* Exercise objective *
Which lines below hold the word "with"? Report each one.

* Data for review *
BEGIN

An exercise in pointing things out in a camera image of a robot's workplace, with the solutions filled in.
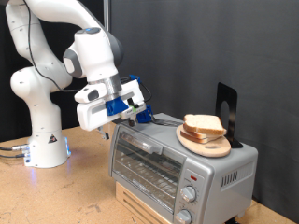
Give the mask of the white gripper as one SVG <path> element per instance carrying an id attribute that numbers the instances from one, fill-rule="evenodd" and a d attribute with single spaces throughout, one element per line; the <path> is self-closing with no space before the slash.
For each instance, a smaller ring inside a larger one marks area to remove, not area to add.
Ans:
<path id="1" fill-rule="evenodd" d="M 104 140 L 109 139 L 109 134 L 103 130 L 103 125 L 121 118 L 129 119 L 129 125 L 133 127 L 137 124 L 135 115 L 146 109 L 136 79 L 114 87 L 98 80 L 80 90 L 76 101 L 80 127 L 86 131 L 97 129 Z"/>

END

* Your solution *
An exercise in pointing things out in a camera image of a robot's workplace, with the solutions filled in.
Give the mask of the white gripper as one SVG <path> element per instance carrying an id attribute that numbers the instances from one, fill-rule="evenodd" and a d attribute with single spaces throughout, one element per line; the <path> is self-closing with no space before the slash.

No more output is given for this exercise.